El peor dolor con creces (para mi) es el hecho de perder a un amigo, a uno de esos de verdad. Ese dolor te desgarra hasta lo más profundo. Reconozco que no hay peor dolor que ese. Esa sensación de sentir 100 cuchillos atravesarte, esa frialdad característica de una complicidad muerta o la impotencia de ver que poco a poco os alejáis cada vez más sin poder hacer nada; porque ya no hay conversación donde hace quizá demasiados meses solo una mirada era suficiente. Ese dolor es peor que cualquier otro; ni siquiera puedo asemejarlo a ese día en el que me rompí la tibia y el peroné, ese dolor intenso que aun recuerdo y que creí el peor que sufriría en todo mi vida o el día en que creí perder a la persona que más quería en la tierra... No, no, nunca preferiría perder a un amigo si estuviera entre las opciones, elegiría cualquier otro; por desgracia estas cosas no se eligen, y el acero de los cuchillos se hunde cada vez más.

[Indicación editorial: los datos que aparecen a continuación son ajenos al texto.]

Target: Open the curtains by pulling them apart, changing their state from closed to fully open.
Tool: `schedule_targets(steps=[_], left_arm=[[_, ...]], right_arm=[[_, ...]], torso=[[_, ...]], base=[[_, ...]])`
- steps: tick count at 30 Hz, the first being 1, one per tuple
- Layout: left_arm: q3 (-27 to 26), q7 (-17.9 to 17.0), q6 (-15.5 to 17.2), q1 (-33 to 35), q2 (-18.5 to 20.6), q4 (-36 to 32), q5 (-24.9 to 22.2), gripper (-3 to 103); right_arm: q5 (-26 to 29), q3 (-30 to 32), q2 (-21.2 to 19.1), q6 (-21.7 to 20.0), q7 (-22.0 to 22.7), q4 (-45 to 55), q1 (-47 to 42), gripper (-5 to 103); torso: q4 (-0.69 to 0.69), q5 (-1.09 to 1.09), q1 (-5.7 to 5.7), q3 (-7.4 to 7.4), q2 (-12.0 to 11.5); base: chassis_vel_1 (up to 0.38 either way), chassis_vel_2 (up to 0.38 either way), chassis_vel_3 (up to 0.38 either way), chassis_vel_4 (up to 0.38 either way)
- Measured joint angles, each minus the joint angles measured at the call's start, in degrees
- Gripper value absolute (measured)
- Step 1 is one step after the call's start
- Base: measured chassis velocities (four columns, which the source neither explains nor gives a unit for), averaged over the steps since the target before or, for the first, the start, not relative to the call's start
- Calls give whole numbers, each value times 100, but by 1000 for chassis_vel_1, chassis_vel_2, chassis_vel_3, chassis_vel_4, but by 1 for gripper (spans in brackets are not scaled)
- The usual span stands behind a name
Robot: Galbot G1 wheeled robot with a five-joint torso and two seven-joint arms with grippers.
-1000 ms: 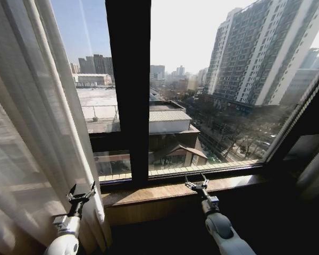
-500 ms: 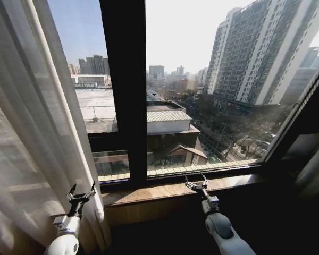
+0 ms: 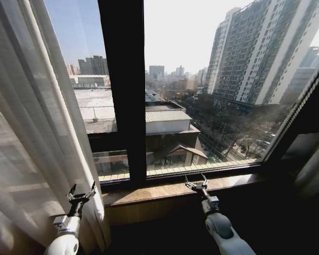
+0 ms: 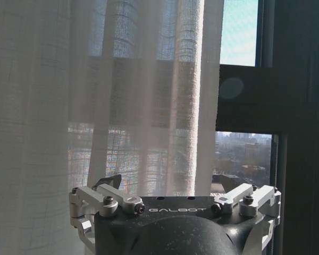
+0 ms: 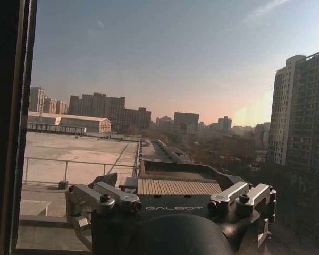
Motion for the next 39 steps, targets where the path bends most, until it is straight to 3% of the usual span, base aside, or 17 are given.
schedule_targets(steps=[39], left_arm=[[0,0,0,0,0,0,0,100]], right_arm=[[0,0,0,0,0,0,0,100]], torso=[[0,0,0,0,0]], base=[[0,0,0,0]])
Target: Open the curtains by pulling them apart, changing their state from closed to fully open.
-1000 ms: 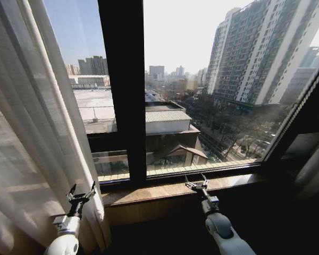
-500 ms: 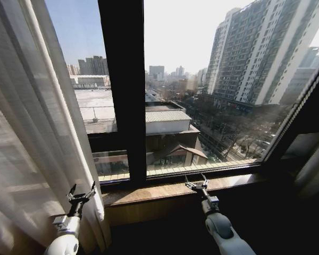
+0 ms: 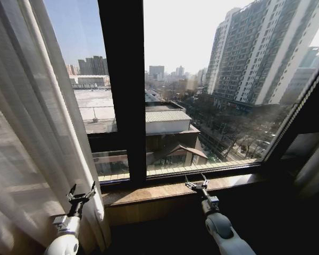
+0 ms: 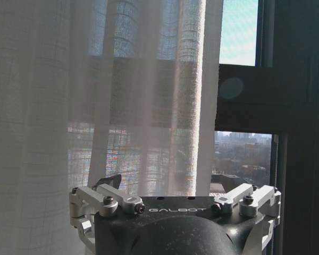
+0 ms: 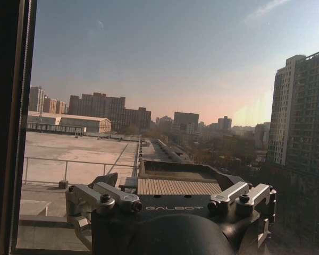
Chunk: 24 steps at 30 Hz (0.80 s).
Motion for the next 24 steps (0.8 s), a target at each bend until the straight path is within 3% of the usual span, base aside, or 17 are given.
schedule_targets(steps=[5,9,12,13,17,18,22,24], left_arm=[[13,-2,32,-11,0,-4,0,100],[225,-128,421,-182,21,-133,-1,100],[552,-319,1020,-448,58,-321,-6,100],[552,-319,1020,-448,58,-321,-6,100],[989,-582,1824,-804,104,-579,-14,100],[989,-582,1824,-804,104,-579,-14,100],[1405,-822,2586,-1139,148,-822,-21,100],[1527,-889,2804,-1237,160,-892,-23,100]], right_arm=[[0,0,0,0,0,0,0,100],[0,0,0,0,0,0,0,100],[0,0,0,0,0,0,0,100],[0,0,0,0,0,0,0,100],[0,0,0,0,0,0,0,100],[0,0,0,0,0,0,0,100],[0,0,0,0,0,0,0,100],[0,0,0,0,0,0,0,100]], torso=[[0,0,0,0,0],[1,0,0,0,0],[0,0,0,0,0],[0,0,0,0,0],[0,1,0,0,0],[0,1,0,0,0],[0,1,0,0,0],[-2,1,1,0,0]], base=[[0,0,0,0],[0,0,0,0],[0,0,0,0],[0,0,0,0],[0,0,0,0],[0,0,0,0],[0,0,0,0],[0,0,0,0]])
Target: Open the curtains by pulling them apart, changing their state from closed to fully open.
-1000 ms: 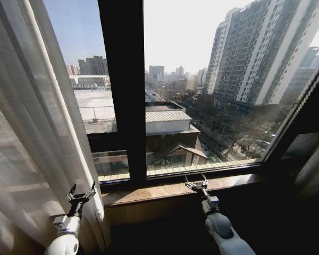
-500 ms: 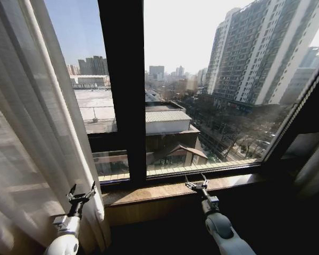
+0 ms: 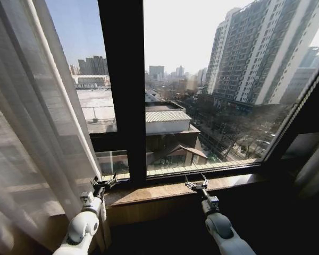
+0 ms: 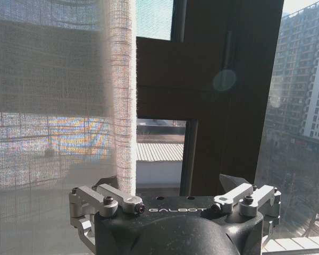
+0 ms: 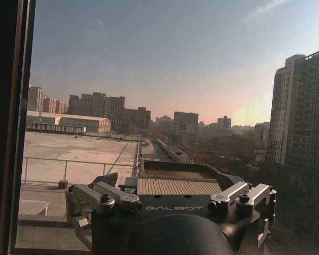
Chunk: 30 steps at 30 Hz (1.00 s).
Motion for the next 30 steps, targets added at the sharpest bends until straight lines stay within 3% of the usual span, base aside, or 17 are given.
schedule_targets(steps=[7,8,11,14,15,16,18,26,30], left_arm=[[26,-24,50,-20,31,-10,6,100],[10,-20,-14,-19,95,4,38,100],[-307,26,-674,38,635,237,350,100],[-341,57,-810,59,719,279,408,100],[-341,57,-810,59,719,279,408,100],[-514,96,-1085,165,668,276,578,100],[-736,116,-1288,383,553,243,708,100],[-1138,31,-1363,788,447,31,740,100],[-1240,-12,-1549,1090,322,94,771,100]], right_arm=[[0,0,0,0,0,0,0,100],[0,-1,0,0,0,0,0,100],[0,-1,0,0,0,0,0,100],[0,-1,0,0,0,0,0,100],[0,-1,0,0,0,0,0,100],[0,-1,0,0,0,1,0,100],[0,0,0,0,0,1,0,100],[0,-1,1,0,-1,1,0,100],[0,0,0,0,0,1,0,100]], torso=[[1,-2,0,0,0],[1,-3,0,0,0],[3,6,0,0,0],[4,-5,-1,0,0],[4,-5,-1,0,0],[0,-4,0,-1,0],[2,-4,0,0,0],[2,0,-1,-1,0],[2,-1,-1,0,0]], base=[[0,0,0,0],[0,0,0,0],[0,0,0,0],[0,0,0,0],[0,0,0,0],[0,0,0,0],[0,0,0,0],[0,0,0,0],[0,0,0,0]])
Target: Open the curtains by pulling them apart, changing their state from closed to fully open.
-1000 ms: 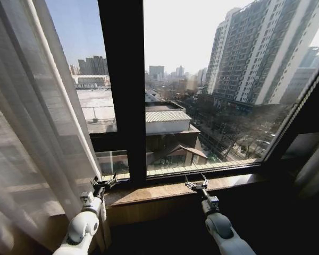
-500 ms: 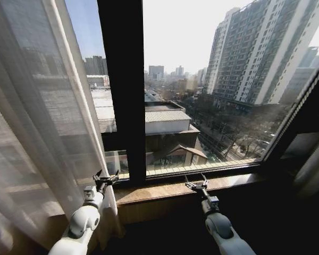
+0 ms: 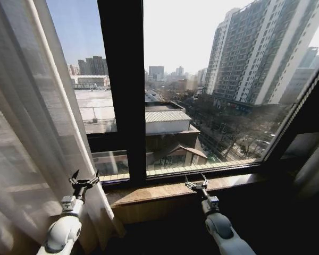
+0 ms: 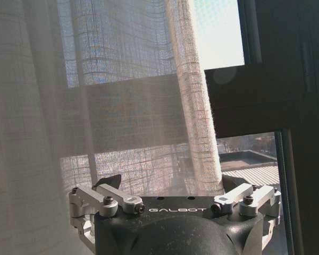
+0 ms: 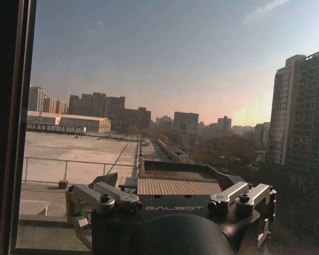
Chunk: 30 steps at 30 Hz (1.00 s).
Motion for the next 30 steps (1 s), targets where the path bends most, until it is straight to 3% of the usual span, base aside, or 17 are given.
schedule_targets(steps=[4,8,11,18,24,30], left_arm=[[-6,80,-210,77,-48,186,-17,100],[32,409,-756,-60,4,720,-302,103],[57,529,-857,-152,107,862,-538,99],[357,578,-857,-623,533,1348,-838,100],[577,518,-763,-961,657,1614,-910,103],[717,421,-582,-1284,627,1876,-984,87]], right_arm=[[0,0,0,0,0,0,0,100],[0,0,0,0,0,0,0,100],[0,0,0,0,0,0,0,100],[0,0,0,0,0,0,0,100],[0,0,0,0,0,0,0,100],[0,0,0,0,0,0,0,100]], torso=[[0,0,0,0,0],[0,-1,0,0,0],[-1,-1,0,0,0],[0,0,0,0,0],[-1,0,0,0,0],[-1,0,0,1,0]], base=[[0,0,0,0],[0,0,0,0],[0,0,0,0],[0,0,0,0],[0,0,0,0],[0,0,0,0]])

"Abrí los ojos un día y ya no estabas".
No lograste perdonarme y quedó grabado en tu cabeza; yo lo sé aunque no me lo digas. Y no te miento si cada vez que estoy contigo, me muero de celos, y me gustaría cortarte por la mitad cuando veo como hasta el último mono disfruta de tus carcajadas y tus abrazos, esos que siempre habías tenido para mi.
Dos tazas de café se enfrían sobre la mesa y ni tu ni yo tenemos las narices de sentarnos en la mesa a beberlo, largo y tendido, sin sobresaltos, para aclarara que nos ha pasado. El café está cada vez más frío y no vamos a hacer nada para evitarlo.